Exercise objective: Tally the lines of the listing below in which the string "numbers" occurs, and give the tally alone.

Dataset section:
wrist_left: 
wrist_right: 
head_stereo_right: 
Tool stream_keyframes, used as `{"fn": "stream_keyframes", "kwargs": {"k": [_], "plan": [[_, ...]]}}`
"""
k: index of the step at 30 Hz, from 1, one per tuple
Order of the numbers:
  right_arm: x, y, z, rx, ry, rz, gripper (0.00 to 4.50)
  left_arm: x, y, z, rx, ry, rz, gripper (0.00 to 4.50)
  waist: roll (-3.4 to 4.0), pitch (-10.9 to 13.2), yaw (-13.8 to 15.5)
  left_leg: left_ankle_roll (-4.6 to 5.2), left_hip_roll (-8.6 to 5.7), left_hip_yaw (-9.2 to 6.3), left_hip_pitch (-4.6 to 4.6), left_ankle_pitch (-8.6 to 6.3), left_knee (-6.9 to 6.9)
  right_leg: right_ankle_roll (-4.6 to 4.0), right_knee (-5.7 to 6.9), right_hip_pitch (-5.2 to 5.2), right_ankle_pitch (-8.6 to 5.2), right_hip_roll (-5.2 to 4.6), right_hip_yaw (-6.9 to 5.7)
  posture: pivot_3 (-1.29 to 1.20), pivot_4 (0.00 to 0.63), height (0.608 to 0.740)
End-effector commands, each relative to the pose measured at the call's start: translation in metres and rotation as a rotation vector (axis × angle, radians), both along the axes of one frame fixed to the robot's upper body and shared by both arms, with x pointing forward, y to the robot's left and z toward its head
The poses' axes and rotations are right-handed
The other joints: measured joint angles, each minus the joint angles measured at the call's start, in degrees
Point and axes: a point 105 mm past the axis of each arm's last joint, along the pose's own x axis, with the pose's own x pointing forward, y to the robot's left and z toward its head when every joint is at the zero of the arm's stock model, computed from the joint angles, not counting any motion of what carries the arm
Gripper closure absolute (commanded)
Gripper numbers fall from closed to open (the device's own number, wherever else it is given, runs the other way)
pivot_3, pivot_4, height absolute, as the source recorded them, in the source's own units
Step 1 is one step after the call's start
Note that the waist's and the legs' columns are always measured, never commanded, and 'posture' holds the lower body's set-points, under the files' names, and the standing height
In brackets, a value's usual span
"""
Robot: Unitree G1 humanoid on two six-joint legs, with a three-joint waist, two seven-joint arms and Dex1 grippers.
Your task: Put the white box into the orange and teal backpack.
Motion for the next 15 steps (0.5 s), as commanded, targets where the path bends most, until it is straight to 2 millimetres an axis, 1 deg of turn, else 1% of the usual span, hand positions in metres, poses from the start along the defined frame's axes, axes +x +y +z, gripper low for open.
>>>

Reply: 2